As Mr Barlin pointed out, a Cenotaph is an empty grave and is hallowed ground; a point totally missed by Mr McKnight and in fact an insult to all of those individuals on whose memory it was erected. Further, if some young hoon was caught doing wheelies on the same ground he would immediately be arrested for damaging public property.
I would like to see an apology to all those that he has grossly offended by his ignorance and vandalism.
Ken Steel
Roslyn
Winston did what he ought
Winston Peters has done exactly what he ought to have done, refuse to jump on to the populist bandwagon of blind, unqualified support for the plight of the Palestinian people without some reservations as to where this is heading, or who is actually pulling the strings.
Without condoning some of the counter-measures Israel has taken, it might pay to recall that on October 7 almost two years ago, the same Palestinians who now cry foul celebrated in the streets, oblivious of the hornet’s nest that Hamas had dragged them into.

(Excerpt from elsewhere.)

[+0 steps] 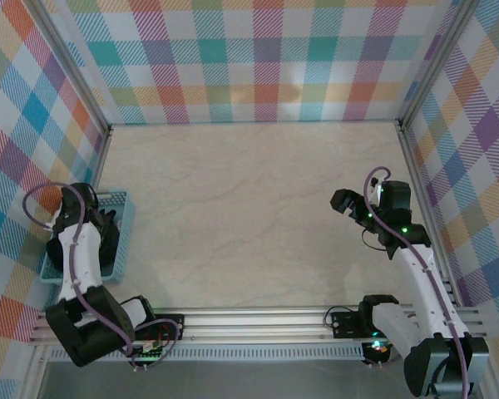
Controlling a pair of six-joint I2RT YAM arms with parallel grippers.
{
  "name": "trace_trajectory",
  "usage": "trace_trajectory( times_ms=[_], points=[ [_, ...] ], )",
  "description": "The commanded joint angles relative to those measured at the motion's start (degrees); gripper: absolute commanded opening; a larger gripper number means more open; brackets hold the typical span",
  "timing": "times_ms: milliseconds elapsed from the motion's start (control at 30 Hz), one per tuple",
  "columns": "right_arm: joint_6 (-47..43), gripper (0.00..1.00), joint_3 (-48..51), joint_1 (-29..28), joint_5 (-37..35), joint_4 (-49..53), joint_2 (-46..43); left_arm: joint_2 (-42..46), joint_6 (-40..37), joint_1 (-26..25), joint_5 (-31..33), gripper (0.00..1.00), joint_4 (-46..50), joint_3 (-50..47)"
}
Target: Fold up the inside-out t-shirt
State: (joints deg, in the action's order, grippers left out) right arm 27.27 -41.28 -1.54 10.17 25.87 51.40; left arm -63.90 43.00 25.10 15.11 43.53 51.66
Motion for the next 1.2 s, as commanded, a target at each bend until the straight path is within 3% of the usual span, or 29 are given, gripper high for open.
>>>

The sight of self-righteous, virtue signalling activity in United Nations, staged walkouts etc, smacks of outrageous levels of hypocrisy on the part of numerous nations with human rights records of their own as bad, if not worse, than that of Israel. The pity is that this conflict has acted as a distraction in respect of the just battle for the independence of Ukraine.
Winston Peters’ circumspection and refusal to jump mindlessly on to the bandwagon of world opinion without some mature consideration is to be commended .
Ian Smith
Waverley
Alternatively
The main defence of Peters’ and the coalition’s cowardice in refusing to join the 80% of the world’s nations now recognising Palestine is the presence of the so-called terrorists, Hamas.
If Aotearoa was invaded by a nation which, like Israel, imposed apartheid, built illegal settlements on stolen land and inflicted an horrific genocide, we would respond with twice the fury and violence. The invader would not sleep.
Why is it so different? First, because of the West’s historical racism toward Arabic peoples. Second, geopolitically, Israel is a willing pawn in the American Cold War with Iran.
Third, the only way Netanyahu stays out of jail in Israel is to keep this war going on for as long as he lives. And fourth, Trump and his billionaire investors want a golden Trump Tower with magnificent sea views, built on the bones of the innocents.